Итак, в разное время относительно причин Новгородского разорения историки привели немало версий. Неоднократно дискутировался вопрос о том, было ли на самом деле хоть что-то, напоминавшее мятеж, и если не было, зачем тогда Иван IV раздул невнятные слухи о заговоре до размеров, позволивших ему совершить страшный опричный разгром северных русских земель{55}. По мнению автора этих строк, причина лежит на поверхности. Русский народ того времени, молодой, агрессивный, полный энергии, отличался от будущих поколений, живших в XIX и XX веках. Он был прежде всего намного «моложе» в цивилизационном отношении.

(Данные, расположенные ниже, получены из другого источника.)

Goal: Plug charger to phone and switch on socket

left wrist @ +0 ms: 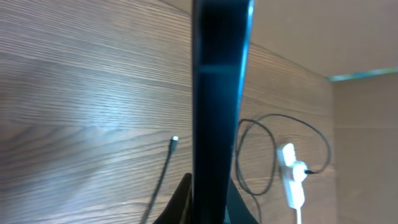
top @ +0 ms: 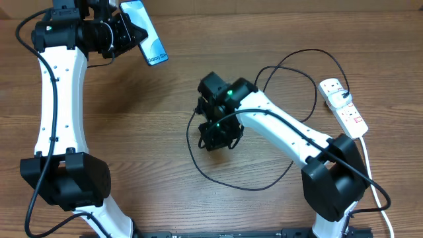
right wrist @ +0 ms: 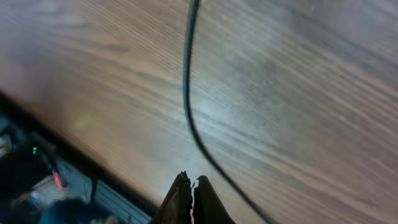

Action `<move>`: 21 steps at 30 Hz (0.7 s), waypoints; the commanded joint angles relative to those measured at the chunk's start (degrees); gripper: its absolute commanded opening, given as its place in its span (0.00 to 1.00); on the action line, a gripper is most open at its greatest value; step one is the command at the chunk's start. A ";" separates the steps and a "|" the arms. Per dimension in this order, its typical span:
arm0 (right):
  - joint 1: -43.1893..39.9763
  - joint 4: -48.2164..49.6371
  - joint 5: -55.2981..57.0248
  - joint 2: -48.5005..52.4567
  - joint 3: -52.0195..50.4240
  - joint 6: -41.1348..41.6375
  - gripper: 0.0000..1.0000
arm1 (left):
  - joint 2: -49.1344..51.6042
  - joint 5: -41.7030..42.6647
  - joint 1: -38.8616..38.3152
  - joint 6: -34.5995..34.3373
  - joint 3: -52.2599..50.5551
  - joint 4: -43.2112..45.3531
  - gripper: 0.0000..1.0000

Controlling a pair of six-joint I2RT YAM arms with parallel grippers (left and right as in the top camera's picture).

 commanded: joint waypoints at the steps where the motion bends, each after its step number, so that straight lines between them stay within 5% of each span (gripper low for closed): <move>1: 0.07 5.46 -0.31 -0.76 -2.43 7.93 0.24 | -0.44 -2.69 0.04 1.68 0.87 0.13 0.04; 2: 0.07 7.21 -0.26 -0.76 -2.86 9.11 0.52 | -0.44 -2.71 0.04 1.68 0.87 -0.02 0.04; 3: 0.20 8.92 0.11 -0.66 -3.26 9.51 0.69 | -0.44 -2.71 0.04 1.68 0.87 -0.20 0.04; 5: 0.68 11.54 2.47 -0.22 -3.72 11.43 0.82 | -0.44 -2.69 0.04 1.68 0.87 -0.55 0.04; 21: 11.69 11.28 19.63 9.70 -3.56 22.75 0.70 | -0.44 -2.69 0.04 1.68 0.87 -1.36 0.04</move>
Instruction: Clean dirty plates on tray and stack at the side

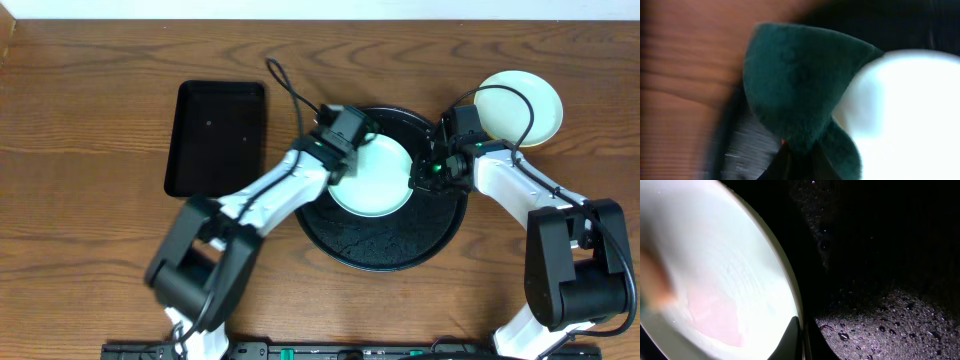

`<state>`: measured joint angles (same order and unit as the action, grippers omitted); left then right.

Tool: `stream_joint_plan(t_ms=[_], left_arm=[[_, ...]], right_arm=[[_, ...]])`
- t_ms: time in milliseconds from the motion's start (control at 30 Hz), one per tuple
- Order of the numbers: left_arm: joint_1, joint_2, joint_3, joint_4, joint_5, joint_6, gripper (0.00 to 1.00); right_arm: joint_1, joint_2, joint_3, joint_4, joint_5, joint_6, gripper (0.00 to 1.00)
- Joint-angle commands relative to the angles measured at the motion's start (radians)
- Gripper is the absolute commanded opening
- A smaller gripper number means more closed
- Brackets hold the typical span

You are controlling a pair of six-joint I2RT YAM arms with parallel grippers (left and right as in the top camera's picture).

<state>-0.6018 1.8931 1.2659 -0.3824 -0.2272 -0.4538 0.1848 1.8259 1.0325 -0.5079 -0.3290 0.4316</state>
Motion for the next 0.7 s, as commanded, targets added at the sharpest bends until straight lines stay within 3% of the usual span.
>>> stream_joint_plan(t_ms=[0, 267, 667], left_arm=[[0.068, -0.128, -0.002, 0.007, -0.160, 0.015, 0.08], [0.222, -0.290, -0.002, 0.004, -0.158, 0.015, 0.08], [0.571, -0.228, -0.002, -0.062, 0.192, 0.016, 0.08]], right_arm=[[0.000, 0.008, 0.004, -0.011, 0.044, -0.018, 0.01], [0.052, -0.016, 0.067, -0.037, 0.092, -0.055, 0.01], [0.276, -0.097, 0.362, -0.290, 0.773, -0.226, 0.01]])
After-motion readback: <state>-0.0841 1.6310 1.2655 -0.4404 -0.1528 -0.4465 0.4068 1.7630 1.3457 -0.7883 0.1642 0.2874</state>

И, следовательно, для русских того времени было естественным сопротивляться притеснению; в первую очередь, это относилось к любому нарушению церковных устоев и любой репрессии против добродетельного архиерея. Печальная судьба митрополита Филиппа уже была достаточным основанием для бунташных настроений. Омерзительное отношение опричников к храмам и их безнравственное поведение могли стать мощными дестабилизирующими факторами. Некоторые свидетельства источников позволяют предположить, что активное вооруженное сопротивление опричному войску оказывалось. В частности, Генрих Штаден пишет: «{56} был вызван на Москву;{57}, в Москве он был убит и брошен у речки Неглинной в навозную яму. А великий князь вместе со своими опричниками поехал и пожег по всей стране все вотчины, принадлежавшие упомянутому Ивану Петровичу{58}. Села вместе с церквами и всем, что в них было, с иконами и церковными украшениями — были спалены. Женщин и девушек раздевали донага и в таком виде заставляли ловить по полю кур… Великое горе сотворили они по всей земле! И многие из них были тайно убиты»{59} (курсив мой. — Д.В.). Более того, по его словам, переезд государя в Александровскую слободу произошел под влиянием «мятежа». Позднее, во время царского похода в северные земли, в частности против Новгорода и Пскова, бои с опричными отрядами, по свидетельству того же Штадена, явно имели место.{60} В. И. Корецкий полагал, что летом 1568 г. произошло выступление московского посада, напугавшее Ивана Васильевича{61}. Пискаревский летописец сообщает: «И бысть ненависть на царя от всех людей»{62} (курсив мой. — Д.В.).